= Greta Gaines =

American actress and singer

Greta Gaines is an American singer, songwriter, and cannabis rights activist, who became prominent competitor in the early years of the development of snowboarding as a sport.

==Activism==
Gaines is active in the legalization of cannabis in the United States. She owns and operates The Hempery, and is an outspoken supporter of Women Grow.

She sits on the advisory board of NORML.

== Personal life ==
Greta is the daughter of novelist, screenwriter and outdoorsman Charles Gaines, author of Pumping Iron, and Stay Hungry, and inventor of the game of Paintball. Her mother is painter, sculptor and former Miss Alabama contestant, Patricia Ellisor Gaines, and her brothers are artist Shelby Gaines and actor Latham Gaines. She was previously married to musician Bucky Baxter.

She graduated from Georgetown University.

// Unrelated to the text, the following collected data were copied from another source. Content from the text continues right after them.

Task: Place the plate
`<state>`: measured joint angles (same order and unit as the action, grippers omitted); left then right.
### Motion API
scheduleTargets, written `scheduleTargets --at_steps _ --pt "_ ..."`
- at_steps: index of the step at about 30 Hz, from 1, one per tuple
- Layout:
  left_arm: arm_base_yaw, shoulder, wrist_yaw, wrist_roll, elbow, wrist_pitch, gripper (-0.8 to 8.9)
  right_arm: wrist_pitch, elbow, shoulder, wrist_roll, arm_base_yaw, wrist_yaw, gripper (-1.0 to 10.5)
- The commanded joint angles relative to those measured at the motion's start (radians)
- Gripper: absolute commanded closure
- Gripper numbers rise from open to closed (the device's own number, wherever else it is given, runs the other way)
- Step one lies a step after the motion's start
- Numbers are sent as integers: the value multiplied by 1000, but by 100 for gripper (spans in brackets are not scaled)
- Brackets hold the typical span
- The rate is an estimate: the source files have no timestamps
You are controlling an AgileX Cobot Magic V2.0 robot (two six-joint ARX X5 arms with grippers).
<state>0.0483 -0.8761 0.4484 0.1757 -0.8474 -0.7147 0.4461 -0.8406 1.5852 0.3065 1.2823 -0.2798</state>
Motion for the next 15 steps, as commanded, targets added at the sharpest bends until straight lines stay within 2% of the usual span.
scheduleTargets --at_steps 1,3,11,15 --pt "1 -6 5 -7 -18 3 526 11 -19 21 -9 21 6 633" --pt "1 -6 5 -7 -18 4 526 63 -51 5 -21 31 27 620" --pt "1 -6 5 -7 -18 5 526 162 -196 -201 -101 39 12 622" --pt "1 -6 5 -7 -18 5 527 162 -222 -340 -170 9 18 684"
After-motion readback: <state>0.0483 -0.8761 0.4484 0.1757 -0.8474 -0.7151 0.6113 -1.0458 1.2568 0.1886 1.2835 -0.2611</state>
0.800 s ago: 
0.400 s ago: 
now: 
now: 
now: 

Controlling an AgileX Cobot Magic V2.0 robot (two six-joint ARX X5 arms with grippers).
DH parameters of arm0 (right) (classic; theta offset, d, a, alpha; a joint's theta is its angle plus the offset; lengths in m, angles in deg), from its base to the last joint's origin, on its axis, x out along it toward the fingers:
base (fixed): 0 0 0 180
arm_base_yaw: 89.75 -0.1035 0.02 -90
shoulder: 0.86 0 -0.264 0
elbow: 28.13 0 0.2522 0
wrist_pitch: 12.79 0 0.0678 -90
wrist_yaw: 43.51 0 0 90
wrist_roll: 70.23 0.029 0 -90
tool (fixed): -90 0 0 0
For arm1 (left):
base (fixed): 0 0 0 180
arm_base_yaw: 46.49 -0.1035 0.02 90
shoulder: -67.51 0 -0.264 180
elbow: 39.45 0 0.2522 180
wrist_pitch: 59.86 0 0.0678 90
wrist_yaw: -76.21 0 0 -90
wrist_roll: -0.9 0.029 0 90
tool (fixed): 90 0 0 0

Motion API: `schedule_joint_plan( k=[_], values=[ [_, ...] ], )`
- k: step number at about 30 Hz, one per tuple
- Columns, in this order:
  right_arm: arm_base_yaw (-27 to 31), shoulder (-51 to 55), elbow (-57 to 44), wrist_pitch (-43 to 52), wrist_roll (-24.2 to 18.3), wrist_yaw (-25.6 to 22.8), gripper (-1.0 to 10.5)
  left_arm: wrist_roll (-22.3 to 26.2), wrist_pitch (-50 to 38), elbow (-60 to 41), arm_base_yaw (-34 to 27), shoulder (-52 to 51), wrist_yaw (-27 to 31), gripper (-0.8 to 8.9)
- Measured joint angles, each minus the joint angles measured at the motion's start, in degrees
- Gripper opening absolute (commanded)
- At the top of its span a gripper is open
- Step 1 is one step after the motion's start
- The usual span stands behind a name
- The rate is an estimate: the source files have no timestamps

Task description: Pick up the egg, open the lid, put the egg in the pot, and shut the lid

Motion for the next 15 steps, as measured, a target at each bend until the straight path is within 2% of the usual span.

== Snowboarding, sports, television and musical career ==

In the early years of snowboard development she began using a prototype created by designer Jake Burton Carpenter, and was the only female participant in the first World Extreme Snowboard Championship in 1992, competing against 19 men, and thus, by default, the first Women's champion in that sport.

In 1997 she began hosting MTV’s Sports and Music Festival, and her song "Mikey Likes It" was used as the show's theme song. In 1999 the Oxygen Network created Freeride with Greta Gaines. She later hosted ESPN 2's "Basscenter" and "The New American Sportsman."

She released her first album of music, Greta Gaines, in 1999. Her song "Firefly" received extensive radio play and rose to the tops of the MP3.com charts, after which she performed at Lilith Fair with Sheryl Crow and Sarah McLachlan, and had gigs opening shows for Tori Amos and Alanis Morissette.